« Cela fait 10 ans qu'il travaille pour la convivialité »
Le président du Parlement vénézuélien, négociateur en chef du chavisme et frère du président en charge du Venezuela, Jorge Rodríguez, a cité jeudi deux personnes et un pays pour leur soutien au régime chaviste à un moment d'énormes difficultés. Parmi eux, il a cité l'ancien président José Luis Rodríguez Zapatero.
Le dirigeant vénézuélien a profité de sa brève intervention devant les médias, quelques instants avant le début de la première session ordinaire du Parlement, pour remercier le travail de l'ancien président socialiste, resté silencieux depuis la « capture » samedi dernier de Nicolas Maduro lors d'une opération militaire américaine. « Nous voulons remercier ceux qui ont toujours été aux côtés du peuple vénézuélien pour défendre son droit à une vie bien remplie, à l'autodétermination, à l'indépendance et à la paix », a-t-il indiqué.

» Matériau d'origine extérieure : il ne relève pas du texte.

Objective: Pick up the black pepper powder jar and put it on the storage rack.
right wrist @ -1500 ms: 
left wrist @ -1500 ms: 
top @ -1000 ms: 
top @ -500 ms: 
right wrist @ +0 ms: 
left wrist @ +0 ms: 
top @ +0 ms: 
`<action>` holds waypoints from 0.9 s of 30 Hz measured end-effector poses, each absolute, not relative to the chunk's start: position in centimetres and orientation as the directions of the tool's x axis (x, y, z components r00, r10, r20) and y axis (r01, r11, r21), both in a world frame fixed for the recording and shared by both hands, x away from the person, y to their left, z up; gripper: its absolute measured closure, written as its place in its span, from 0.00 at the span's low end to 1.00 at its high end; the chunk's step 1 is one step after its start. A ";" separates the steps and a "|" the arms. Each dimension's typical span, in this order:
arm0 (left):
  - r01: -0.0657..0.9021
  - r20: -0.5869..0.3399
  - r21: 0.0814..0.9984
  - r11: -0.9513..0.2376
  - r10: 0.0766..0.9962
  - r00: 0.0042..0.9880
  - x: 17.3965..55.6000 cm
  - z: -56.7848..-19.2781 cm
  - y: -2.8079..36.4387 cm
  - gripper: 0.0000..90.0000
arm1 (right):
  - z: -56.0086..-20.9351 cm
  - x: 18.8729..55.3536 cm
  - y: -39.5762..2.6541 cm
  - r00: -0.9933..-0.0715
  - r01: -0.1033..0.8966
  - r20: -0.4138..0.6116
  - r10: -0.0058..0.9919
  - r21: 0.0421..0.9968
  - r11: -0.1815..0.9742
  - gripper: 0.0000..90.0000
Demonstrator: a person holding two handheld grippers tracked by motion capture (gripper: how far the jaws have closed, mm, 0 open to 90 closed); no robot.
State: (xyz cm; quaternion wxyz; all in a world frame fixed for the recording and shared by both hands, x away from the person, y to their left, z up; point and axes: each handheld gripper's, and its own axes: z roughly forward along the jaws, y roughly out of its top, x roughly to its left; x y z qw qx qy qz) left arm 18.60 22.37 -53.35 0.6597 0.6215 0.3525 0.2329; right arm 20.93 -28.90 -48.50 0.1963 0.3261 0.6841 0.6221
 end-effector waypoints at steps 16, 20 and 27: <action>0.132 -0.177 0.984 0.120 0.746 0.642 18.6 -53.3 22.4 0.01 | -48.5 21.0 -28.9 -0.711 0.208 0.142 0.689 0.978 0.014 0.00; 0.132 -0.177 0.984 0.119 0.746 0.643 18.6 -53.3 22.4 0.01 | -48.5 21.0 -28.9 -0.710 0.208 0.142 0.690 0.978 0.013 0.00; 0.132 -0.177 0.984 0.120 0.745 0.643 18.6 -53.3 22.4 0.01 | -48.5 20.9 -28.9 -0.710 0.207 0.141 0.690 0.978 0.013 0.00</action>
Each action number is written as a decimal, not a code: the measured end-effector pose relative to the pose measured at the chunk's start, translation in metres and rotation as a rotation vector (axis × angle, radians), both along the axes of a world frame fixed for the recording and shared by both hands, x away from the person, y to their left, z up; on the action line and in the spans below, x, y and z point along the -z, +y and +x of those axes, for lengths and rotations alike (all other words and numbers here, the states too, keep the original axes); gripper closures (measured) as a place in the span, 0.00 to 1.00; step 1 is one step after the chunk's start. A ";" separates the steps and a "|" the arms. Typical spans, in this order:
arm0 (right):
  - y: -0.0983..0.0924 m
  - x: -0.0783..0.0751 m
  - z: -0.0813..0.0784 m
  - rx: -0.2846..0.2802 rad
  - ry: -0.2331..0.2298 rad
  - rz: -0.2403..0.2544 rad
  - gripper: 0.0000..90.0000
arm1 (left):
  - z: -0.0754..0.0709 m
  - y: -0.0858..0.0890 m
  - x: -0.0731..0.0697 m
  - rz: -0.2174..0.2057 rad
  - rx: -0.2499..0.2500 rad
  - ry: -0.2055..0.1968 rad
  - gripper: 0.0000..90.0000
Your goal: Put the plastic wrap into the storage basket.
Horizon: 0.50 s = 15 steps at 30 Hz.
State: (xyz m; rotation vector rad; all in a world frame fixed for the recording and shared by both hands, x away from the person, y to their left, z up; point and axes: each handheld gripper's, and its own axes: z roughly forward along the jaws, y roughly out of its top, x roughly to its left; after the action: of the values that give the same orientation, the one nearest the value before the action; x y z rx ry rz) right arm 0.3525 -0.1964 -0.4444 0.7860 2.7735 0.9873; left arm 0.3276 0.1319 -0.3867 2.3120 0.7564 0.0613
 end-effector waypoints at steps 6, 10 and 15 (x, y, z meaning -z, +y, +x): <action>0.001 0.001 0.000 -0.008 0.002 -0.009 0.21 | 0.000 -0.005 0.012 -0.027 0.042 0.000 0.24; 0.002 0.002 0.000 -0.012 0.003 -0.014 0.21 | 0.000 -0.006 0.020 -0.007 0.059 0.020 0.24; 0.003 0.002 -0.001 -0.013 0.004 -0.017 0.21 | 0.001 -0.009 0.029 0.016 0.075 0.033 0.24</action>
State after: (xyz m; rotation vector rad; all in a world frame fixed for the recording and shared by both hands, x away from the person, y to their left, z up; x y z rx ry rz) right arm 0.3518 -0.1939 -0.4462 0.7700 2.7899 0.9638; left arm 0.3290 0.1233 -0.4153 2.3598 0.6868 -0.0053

« Nous remercions le président José Luis Rodríguez Zapatero, qui depuis 10 ans a mis toutes ses capacités pour travailler ensemble à la coexistence nationale; le président Luis Lula da Silva, le gouvernement du royaume du Qatar et surtout nous voulons remercier les institutions de l'État, qui ont répondu avec empressement à l'appel du gouvernement bolivarien de la présidente par intérim Delcy Rodríguez », a-t-il ajouté.
Plus d'une décennie de travail controversé
Rodríguez Zapatero a commencé à s'impliquer dans la situation politique du Venezuela à partir de 2014, après le déclenchement d'une grave crise institutionnelle et sociale marquée par des protestations massives contre le gouvernement. Dans ce contexte, il a initié des contacts informels avec des acteurs politiques vénézuéliens et régionaux dans le but d'explorer des pistes de dialogue.
En 2015, il a été officiellement désigné médiateur international dans le cadre d'une initiative promue par l'Union des nations sud-américaines (UNASUR). À partir de ce moment, il a assumé un rôle actif en tant que facilitateur du dialogue entre le gouvernement vénézuélien et l'opposition, effectuant de fréquents voyages à Caracas et organisant des réunions avec les deux partis.
Au cours de l'année 2016, Rodríguez Zapatero a participé à différentes tables de négociations tenues au Venezuela et à l'étranger, notamment après le conflit de pouvoirs généré par la victoire de l'opposition aux élections législatives de décembre 2015. Cette année-là, son travail s'est concentré sur la recherche d'accords sur la coexistence politique, le respect institutionnel et le calendrier électoral, mais sans résultats durables.
2016 marque également le début de la polémique. Zapatero a gagné la méfiance de l’opposition vénézuélienne parce que sa médiation n’a pas abouti à la libération effective des prisonniers politiques et que le régime vénézuélien a utilisé les négociations pour gagner du temps politique, tandis que les décisions judiciaires contre l’Assemblée nationale se multipliaient. Les secteurs de l'opposition ont commencé à remettre en question sa neutralité, estimant qu'il exigeait plus de concessions de l'opposition que du gouvernement.
Malgré les critiques, Zapatero poursuit son travail et établit des contacts de plus en plus étroits avec Nicolas Maduro. En 2017, elle a poursuivi sa médiation dans l’une des périodes les plus tendues de la crise vénézuélienne, caractérisée par des protestations généralisées, la répression et un nombre élevé de victimes. Durant cette période, il a tenu des réunions avec l'exécutif dirigé par Maduro et avec des dirigeants de l'opposition, défendant publiquement la nécessité d'éviter une escalade de la violence.
En 2018, il a participé au processus de dialogue développé en République dominicaine, qui a abouti à une proposition d'accord politique et électoral. Cet accord a finalement été accepté par le gouvernement vénézuélien, mais rejeté par de larges pans de l'opposition, ce qui a représenté un tournant dans la crédibilité du processus de médiation.
Entre 2019 et 2021, Rodríguez Zapatero a maintenu une présence intermittente, agissant comme observateur ou accompagnateur dans les processus électoraux et défendant la voie du dialogue face aux sanctions internationales. Durant cette période, son rôle a été de plus en plus remis en question par l'opposition vénézuélienne et par divers acteurs internationaux, qui l'ont accusé de favoriser la légitimation du gouvernement.
De 2022 à aujourd’hui, son intervention a été plus limitée, même s’il a continué à s’exprimer publiquement sur le Venezuela et à participer à des initiatives de soutien politique, maintenant sa position selon laquelle le dialogue est la seule voie vers une solution pacifique et durable.